A picture should never appear in your copy. Transcribe the listing exactly from its first line through the line with "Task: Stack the", both ends included.

▶ RAW DATA:
━━━━━━━━━━━━━━━━━━━━━━━━━━━━━━

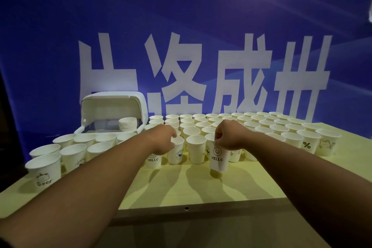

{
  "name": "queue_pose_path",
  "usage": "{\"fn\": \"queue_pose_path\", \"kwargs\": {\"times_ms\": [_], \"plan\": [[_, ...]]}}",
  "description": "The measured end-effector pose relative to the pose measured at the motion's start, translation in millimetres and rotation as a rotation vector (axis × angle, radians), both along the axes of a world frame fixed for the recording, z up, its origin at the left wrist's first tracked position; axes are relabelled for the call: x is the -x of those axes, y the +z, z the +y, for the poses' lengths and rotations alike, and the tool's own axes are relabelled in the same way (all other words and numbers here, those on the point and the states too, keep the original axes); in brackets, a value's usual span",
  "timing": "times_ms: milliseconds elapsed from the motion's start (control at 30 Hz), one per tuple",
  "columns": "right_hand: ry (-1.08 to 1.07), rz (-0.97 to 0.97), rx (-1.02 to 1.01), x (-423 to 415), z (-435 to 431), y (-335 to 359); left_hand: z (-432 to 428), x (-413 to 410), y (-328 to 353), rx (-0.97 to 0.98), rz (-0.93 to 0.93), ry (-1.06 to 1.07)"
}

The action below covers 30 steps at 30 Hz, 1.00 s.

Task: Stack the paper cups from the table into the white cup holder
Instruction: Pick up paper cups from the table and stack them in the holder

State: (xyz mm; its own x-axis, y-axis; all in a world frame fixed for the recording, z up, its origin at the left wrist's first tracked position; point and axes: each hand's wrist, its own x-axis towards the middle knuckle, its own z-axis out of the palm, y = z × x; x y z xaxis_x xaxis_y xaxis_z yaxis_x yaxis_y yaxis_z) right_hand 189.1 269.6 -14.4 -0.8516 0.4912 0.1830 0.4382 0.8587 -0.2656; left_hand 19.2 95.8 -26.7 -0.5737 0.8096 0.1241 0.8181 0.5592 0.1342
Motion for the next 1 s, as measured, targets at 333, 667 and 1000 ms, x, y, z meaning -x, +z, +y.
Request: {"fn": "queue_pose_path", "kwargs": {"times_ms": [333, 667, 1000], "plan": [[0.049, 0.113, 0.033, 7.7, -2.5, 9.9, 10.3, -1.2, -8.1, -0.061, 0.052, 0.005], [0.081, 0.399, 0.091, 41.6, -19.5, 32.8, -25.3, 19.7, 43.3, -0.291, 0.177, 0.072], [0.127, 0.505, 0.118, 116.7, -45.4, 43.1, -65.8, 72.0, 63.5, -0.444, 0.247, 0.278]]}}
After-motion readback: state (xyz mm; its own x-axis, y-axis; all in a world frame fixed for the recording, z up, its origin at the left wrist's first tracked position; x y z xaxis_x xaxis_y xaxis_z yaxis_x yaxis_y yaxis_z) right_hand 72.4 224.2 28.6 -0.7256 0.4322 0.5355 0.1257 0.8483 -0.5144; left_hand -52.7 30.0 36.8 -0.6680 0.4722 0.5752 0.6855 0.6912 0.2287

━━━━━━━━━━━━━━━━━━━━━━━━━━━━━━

▶ WRITTEN SOLUTION:
{
  "name": "queue_pose_path",
  "usage": "{\"fn\": \"queue_pose_path\", \"kwargs\": {\"times_ms\": [_], \"plan\": [[_, ...]]}}",
  "description": "The measured end-effector pose relative to the pose measured at the motion's start, translation in millimetres and rotation as a rotation vector (axis × angle, radians), both along the axes of a world frame fixed for the recording, z up, its origin at the left wrist's first tracked position; axes are relabelled for the call: x is the -x of those axes, y the +z, z the +y, for the poses' lengths and rotations alike, and the tool's own axes are relabelled in the same way (all other words and numbers here, those on the point and the states too, keep the original axes); in brackets, a value's usual span",
  "timing": "times_ms: milliseconds elapsed from the motion's start (control at 30 Hz), one per tuple",
  "columns": "right_hand: ry (-1.08 to 1.07), rz (-0.97 to 0.97), rx (-1.02 to 1.01), x (-423 to 415), z (-435 to 431), y (-335 to 359); left_hand: z (-432 to 428), x (-413 to 410), y (-328 to 353), rx (-0.97 to 0.98), rz (-0.93 to 0.93), ry (-1.06 to 1.07)"
}

The action below covers 30 steps at 30 Hz, 1.00 s.

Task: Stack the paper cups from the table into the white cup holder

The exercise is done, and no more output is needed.